Mas eles não eram mais apenas humanos.

O primeiro novato se aproximou, flexionou os joelhos e segurou um bloco de 100 kg. Fez força, esperando um peso esmagador.

O bloco saiu do chão com facilidade.

Os olhos dele se arregalaram. Aquilo não era natural.

Os outros viram e seguiram o exemplo. Pegaram os blocos e os ergueram sem esforço. Seus corpos, ampliados pelos exoesqueletos, faziam parecer que estavam levantando simples sacos de areia.

A empolgação cresceu. Alguns começaram a desafiar a si mesmos, levantando 200 kg, depois tentando erguer dois blocos ao mesmo tempo.

Vasco sentiu a adrenalina pulsar.

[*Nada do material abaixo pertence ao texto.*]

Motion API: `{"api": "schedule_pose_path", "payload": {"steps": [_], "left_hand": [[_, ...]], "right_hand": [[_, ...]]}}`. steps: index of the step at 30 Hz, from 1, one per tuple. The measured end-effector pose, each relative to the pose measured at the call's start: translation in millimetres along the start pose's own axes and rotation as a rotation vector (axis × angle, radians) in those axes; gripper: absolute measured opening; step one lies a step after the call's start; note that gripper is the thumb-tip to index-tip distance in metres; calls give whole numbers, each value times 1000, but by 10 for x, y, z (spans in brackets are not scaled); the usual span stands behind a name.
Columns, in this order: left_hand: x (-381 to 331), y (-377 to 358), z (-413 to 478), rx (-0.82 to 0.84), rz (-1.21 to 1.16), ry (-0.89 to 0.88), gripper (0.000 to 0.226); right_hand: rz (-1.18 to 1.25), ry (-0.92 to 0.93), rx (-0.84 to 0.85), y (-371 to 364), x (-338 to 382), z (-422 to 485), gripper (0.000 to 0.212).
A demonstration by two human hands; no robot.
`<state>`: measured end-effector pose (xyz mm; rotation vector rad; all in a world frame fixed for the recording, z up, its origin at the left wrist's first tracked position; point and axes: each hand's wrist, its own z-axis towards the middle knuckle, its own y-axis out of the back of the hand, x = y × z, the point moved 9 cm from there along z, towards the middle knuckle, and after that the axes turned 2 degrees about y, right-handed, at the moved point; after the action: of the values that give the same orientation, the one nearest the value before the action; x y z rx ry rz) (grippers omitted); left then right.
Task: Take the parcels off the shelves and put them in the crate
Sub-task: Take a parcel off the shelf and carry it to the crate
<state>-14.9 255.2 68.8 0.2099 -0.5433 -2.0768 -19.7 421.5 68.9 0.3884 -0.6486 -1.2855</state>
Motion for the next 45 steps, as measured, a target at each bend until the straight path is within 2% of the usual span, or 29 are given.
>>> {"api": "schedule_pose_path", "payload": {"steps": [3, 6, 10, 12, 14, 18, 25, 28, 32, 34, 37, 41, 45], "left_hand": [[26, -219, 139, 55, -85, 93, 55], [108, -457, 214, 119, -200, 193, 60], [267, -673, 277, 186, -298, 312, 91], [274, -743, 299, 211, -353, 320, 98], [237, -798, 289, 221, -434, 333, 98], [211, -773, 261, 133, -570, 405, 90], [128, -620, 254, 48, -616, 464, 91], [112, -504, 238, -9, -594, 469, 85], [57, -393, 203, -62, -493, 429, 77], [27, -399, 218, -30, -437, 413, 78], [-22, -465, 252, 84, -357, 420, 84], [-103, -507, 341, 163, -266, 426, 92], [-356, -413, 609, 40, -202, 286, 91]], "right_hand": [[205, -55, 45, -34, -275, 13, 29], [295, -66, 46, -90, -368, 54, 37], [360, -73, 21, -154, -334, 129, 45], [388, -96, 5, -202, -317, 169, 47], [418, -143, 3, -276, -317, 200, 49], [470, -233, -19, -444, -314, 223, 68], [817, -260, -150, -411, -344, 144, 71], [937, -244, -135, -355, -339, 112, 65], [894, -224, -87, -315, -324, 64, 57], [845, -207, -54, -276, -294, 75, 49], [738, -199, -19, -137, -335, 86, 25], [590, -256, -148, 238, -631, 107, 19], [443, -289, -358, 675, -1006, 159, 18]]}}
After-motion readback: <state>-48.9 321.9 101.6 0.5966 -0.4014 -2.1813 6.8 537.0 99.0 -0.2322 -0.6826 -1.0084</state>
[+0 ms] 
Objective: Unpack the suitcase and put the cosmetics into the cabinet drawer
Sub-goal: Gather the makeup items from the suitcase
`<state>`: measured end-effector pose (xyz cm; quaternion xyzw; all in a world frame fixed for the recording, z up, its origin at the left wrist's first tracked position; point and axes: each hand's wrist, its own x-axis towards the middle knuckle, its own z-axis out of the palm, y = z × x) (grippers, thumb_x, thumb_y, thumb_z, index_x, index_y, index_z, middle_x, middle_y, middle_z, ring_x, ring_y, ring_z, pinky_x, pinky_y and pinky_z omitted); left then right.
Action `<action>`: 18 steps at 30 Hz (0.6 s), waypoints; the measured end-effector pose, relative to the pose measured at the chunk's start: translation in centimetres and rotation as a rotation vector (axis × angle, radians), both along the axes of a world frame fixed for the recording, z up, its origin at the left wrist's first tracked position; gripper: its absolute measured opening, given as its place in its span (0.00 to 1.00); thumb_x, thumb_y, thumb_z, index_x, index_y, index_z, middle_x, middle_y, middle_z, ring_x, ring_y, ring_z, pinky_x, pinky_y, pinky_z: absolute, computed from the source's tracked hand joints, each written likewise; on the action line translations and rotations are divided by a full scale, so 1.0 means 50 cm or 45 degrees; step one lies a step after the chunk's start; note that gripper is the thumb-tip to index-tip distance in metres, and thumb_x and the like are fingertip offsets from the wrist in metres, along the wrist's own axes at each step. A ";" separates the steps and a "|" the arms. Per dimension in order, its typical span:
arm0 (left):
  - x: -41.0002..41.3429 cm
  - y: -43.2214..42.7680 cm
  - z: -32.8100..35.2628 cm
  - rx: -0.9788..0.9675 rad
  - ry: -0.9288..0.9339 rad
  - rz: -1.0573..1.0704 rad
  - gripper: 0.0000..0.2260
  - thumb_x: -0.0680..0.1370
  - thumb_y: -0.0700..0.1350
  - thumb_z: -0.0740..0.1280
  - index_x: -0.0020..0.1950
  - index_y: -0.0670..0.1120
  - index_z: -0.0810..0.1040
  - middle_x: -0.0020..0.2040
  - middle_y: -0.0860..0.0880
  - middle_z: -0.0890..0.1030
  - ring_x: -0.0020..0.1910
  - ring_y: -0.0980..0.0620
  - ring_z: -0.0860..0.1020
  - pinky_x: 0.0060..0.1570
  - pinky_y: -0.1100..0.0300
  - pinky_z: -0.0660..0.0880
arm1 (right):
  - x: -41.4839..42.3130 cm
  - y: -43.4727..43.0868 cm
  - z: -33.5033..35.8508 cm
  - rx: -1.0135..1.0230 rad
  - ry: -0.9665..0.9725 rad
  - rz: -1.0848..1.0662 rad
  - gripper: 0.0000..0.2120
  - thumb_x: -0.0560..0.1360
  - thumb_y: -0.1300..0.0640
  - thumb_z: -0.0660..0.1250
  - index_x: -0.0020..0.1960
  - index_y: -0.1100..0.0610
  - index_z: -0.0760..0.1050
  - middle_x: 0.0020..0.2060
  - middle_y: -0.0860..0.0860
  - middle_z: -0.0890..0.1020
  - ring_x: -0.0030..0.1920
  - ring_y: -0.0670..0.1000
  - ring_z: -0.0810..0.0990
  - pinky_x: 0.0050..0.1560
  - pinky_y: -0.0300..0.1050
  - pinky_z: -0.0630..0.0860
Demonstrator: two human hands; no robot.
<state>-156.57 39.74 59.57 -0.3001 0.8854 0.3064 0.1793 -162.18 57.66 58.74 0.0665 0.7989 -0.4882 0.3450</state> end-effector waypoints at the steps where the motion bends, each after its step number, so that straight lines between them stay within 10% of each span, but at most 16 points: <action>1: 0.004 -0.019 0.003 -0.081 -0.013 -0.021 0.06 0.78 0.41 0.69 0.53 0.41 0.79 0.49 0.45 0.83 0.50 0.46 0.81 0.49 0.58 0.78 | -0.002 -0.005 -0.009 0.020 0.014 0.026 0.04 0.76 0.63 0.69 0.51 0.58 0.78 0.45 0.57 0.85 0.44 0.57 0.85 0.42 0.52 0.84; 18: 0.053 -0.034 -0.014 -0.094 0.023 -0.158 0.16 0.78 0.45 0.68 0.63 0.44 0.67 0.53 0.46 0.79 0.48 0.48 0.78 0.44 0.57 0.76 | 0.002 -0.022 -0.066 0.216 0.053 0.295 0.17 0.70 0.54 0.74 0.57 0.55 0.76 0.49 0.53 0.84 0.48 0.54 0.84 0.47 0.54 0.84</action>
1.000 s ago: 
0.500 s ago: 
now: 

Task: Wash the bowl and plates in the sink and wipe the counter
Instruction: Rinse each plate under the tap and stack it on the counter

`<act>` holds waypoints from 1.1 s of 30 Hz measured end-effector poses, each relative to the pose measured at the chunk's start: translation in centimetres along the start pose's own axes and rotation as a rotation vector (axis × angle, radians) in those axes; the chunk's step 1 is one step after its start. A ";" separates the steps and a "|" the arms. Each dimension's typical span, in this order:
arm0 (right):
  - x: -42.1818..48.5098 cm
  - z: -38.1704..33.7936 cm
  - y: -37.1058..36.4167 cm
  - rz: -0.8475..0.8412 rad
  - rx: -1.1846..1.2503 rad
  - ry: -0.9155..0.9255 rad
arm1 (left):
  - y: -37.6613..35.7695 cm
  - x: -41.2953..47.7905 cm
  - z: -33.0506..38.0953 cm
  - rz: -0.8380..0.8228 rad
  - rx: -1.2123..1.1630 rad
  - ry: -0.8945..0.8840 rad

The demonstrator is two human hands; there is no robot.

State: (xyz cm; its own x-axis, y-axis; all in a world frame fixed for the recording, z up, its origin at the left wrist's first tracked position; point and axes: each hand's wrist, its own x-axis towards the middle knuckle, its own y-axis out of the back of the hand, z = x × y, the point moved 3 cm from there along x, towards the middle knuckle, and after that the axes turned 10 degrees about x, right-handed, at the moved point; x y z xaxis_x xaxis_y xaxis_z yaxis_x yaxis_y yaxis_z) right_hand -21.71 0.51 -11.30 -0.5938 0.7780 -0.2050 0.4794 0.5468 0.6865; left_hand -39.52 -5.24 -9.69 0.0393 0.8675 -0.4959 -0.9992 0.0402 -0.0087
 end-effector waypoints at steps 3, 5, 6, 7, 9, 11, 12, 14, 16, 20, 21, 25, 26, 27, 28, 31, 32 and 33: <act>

Aproximou-se do maior bloco disponível. 200 kg. Seus dedos metálicos se fecharam ao redor da peça fria.

Respirou fundo e puxou.

O bloco subiu como se fosse feito de plástico. Ele o ergueu acima da cabeça e olhou para Othon.

O comandante manteve sua expressão séria, mas havia um brilho de aprovação em seus olhos.

"Nada mal. Mas não se esqueçam: não é a máquina que faz o guerreiro. É o guerreiro que domina a máquina."

Os novatos mal acreditavam no que estavam fazendo. Pela primeira vez, sentiram-se verdadeiramente fortes.

Mas Othon não ia deixá-los relaxar.

"Rodada extra de exercícios! Flexões, polichinelos, corrida! Quero ver vocês suando!"

Dessa vez, porém, ninguém demonstrou cansaço. Os exoesqueletos faziam todo o trabalho pesado, aliviando a carga sobre os músculos.

Othon então cruzou os braços e deu sua lição de moral:

"Agora entenderam. As máquinas estão aqui para auxiliá-los. Com elas, vocês são mais fortes, mais rápidos e mais eficientes. Mas não dependam só delas. Se não aprenderem a controlá-las, serão apenas cascas vazias dentro de um monte de metal."

Ele olhou para cada um dos novatos, certificando-se de que estavam ouvindo.

"Isso foi só o começo. Amanhã, vocês vão descobrir o que realmente significa trabalhar nas minas de Marte."

Othon observou os novatos exaustos e então falou em um tom firme:

"Estão dispensados. Isso é tudo por hoje."

Vasco olhou para o relógio e ficou surpreso ao notar que o horário de trabalho já havia sido cumprido. Na verdade, estavam quase perdendo o trem de volta! Sem perder tempo, ele e os outros novatos saíram correndo em desespero, enquanto corriam um dos novatos gritou.

"Vamos perder o trem! Falta apenas 3 minutos para a saída!"